▸ **About this task**: Reproduce exactly the lines from the top of the records below through the line holding "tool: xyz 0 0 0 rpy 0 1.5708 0".

Extracted data entries
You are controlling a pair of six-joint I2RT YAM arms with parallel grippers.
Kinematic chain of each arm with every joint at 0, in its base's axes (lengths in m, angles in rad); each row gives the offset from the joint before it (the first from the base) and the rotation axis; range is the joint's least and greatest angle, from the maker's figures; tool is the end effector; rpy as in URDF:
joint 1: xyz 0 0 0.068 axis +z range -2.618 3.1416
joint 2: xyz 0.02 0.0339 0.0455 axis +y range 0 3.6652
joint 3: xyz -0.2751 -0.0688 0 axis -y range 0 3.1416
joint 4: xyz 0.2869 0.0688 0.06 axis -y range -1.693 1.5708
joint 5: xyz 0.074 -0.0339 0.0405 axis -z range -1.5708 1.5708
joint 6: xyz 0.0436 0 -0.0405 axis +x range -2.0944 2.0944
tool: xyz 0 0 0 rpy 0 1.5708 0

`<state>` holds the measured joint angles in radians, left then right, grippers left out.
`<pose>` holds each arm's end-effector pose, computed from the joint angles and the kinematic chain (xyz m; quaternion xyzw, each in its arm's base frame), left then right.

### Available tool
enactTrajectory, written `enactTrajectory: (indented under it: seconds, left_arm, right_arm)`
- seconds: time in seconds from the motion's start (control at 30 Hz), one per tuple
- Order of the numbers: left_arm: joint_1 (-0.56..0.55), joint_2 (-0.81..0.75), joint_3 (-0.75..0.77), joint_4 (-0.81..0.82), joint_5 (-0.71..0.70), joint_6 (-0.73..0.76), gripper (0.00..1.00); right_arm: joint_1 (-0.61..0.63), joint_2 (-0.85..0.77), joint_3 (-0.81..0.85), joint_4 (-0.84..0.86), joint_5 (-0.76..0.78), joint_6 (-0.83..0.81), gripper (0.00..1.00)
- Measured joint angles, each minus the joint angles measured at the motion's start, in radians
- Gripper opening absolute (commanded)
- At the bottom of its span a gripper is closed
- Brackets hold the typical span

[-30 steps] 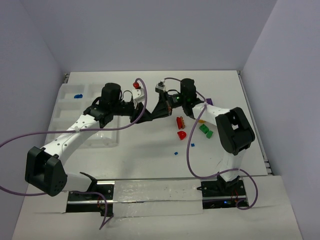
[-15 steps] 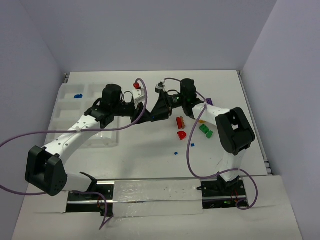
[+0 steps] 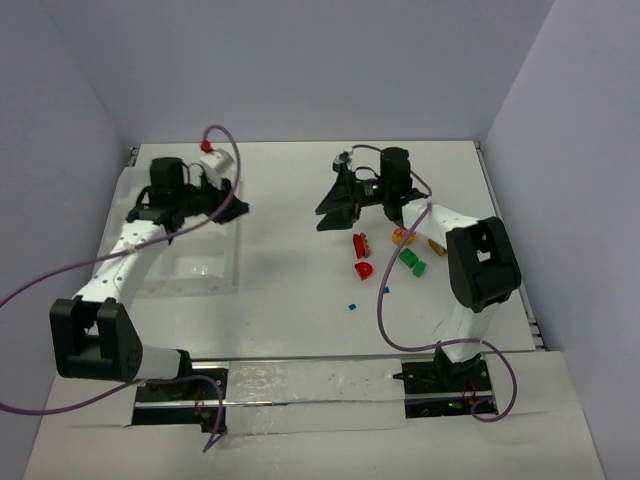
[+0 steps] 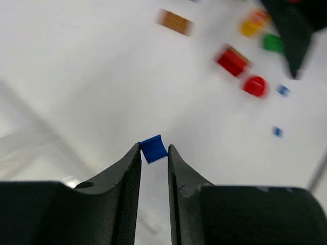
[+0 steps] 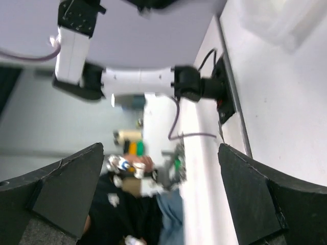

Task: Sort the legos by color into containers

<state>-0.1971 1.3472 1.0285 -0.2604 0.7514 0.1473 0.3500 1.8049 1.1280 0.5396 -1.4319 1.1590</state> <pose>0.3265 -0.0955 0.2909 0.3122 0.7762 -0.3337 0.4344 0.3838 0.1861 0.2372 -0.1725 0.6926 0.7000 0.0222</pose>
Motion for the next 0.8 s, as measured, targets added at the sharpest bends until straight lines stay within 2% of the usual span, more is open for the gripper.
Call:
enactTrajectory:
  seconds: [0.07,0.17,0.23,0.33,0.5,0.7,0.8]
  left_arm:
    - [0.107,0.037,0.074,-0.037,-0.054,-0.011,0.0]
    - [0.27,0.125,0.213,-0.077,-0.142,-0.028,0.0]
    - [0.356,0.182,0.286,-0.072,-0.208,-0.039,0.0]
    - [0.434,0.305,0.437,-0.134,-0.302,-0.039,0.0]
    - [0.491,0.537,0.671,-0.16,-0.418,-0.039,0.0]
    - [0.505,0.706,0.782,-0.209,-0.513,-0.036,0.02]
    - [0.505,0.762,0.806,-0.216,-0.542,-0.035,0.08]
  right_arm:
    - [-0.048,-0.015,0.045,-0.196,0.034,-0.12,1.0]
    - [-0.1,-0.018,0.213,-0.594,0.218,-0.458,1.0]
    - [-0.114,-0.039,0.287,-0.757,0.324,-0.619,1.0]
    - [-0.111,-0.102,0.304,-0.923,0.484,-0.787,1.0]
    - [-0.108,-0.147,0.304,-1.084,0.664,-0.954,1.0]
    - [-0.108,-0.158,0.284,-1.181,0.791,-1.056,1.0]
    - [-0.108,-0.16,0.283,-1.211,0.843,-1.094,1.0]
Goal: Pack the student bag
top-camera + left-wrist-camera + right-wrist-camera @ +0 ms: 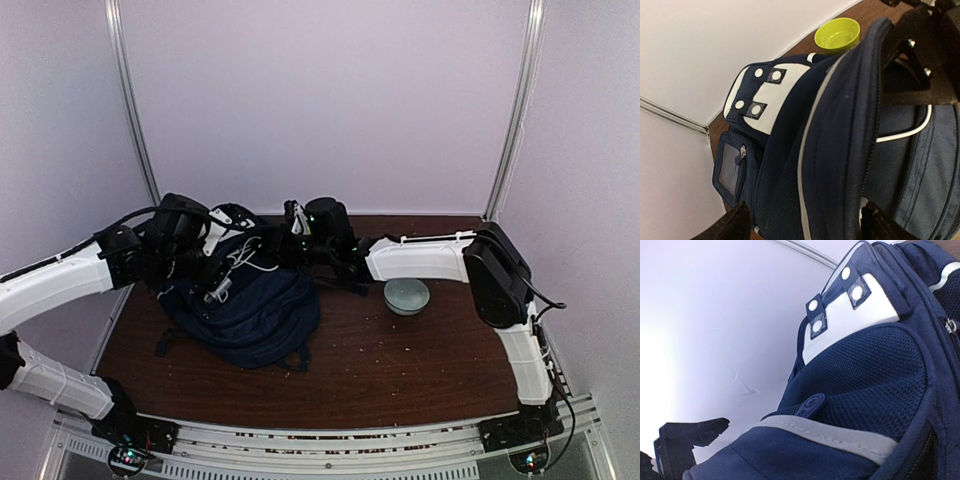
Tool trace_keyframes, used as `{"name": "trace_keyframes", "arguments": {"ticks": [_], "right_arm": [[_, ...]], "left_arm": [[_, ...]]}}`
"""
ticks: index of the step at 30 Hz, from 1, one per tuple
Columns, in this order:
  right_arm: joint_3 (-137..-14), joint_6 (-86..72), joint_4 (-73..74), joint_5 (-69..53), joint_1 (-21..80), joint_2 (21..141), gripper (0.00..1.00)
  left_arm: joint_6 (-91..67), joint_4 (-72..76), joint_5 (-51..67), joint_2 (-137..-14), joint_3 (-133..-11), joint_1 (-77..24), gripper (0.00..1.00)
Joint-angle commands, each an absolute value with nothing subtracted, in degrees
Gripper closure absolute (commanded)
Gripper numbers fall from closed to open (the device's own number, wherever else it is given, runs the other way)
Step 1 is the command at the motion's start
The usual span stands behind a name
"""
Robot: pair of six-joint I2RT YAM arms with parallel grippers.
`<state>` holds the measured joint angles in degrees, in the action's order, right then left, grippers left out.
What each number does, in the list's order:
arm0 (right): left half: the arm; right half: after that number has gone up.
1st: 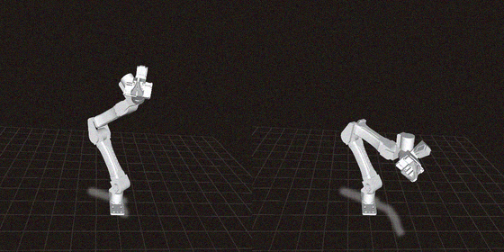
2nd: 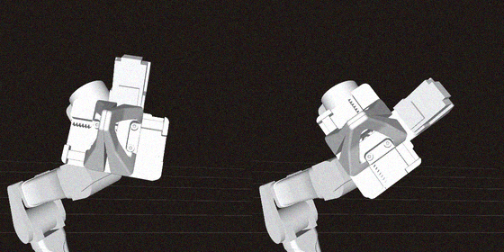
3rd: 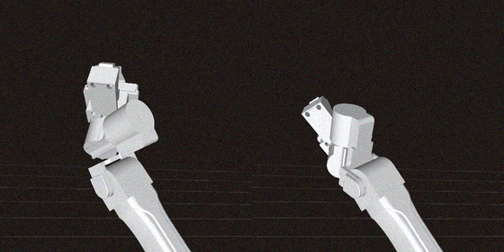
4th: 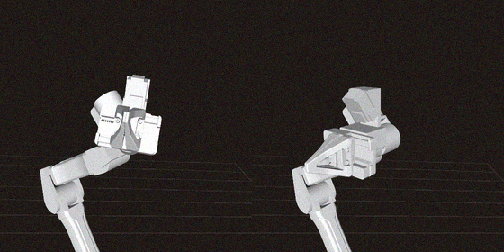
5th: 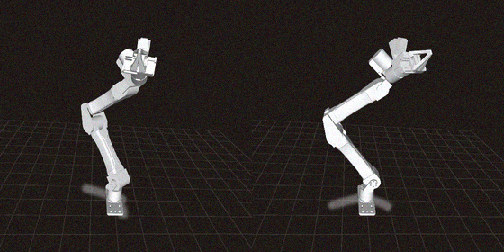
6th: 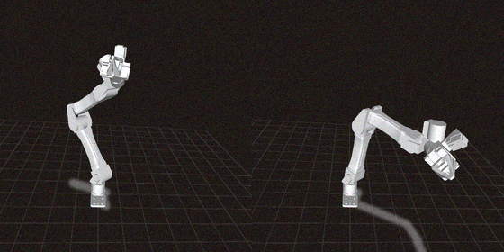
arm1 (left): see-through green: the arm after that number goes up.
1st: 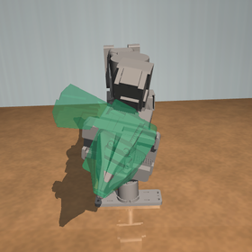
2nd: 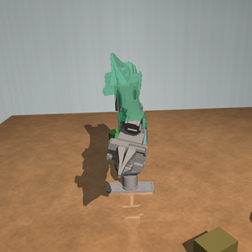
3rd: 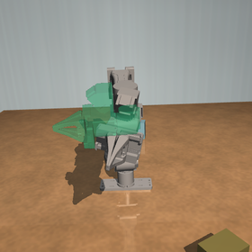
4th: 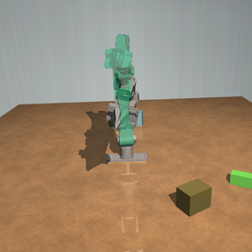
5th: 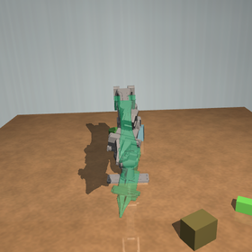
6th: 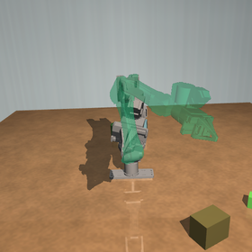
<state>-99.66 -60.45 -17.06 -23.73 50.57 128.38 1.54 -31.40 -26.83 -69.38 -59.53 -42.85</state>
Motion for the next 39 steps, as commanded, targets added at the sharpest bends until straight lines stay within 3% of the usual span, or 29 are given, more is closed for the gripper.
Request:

▸ **Result of this task**:
You are controlling a pair of six-joint I2RT YAM arms with parallel grippers.
Kinematic chain of each arm with every joint at 0, in its base's axes (lengths in m, angles in rad); each row gives the offset from the joint before it (the first from the base) and the rotation axis; range is the joint's least and greatest angle, from the maker's figures; tool is the end effector; rpy as in URDF:
joint 1: xyz 0 0 0.068 axis +z range -2.618 3.1416
joint 2: xyz 0.02 0.0339 0.0455 axis +y range 0 3.6652
joint 3: xyz -0.2751 -0.0688 0 axis -y range 0 3.1416
joint 4: xyz 0.2869 0.0688 0.06 axis -y range -1.693 1.5708
joint 5: xyz 0.074 -0.0339 0.0405 axis -z range -1.5708 1.5708
joint 6: xyz 0.0436 0 -0.0405 axis +x range -2.0944 2.0944
tool: xyz 0 0 0 rpy 0 1.5708 0

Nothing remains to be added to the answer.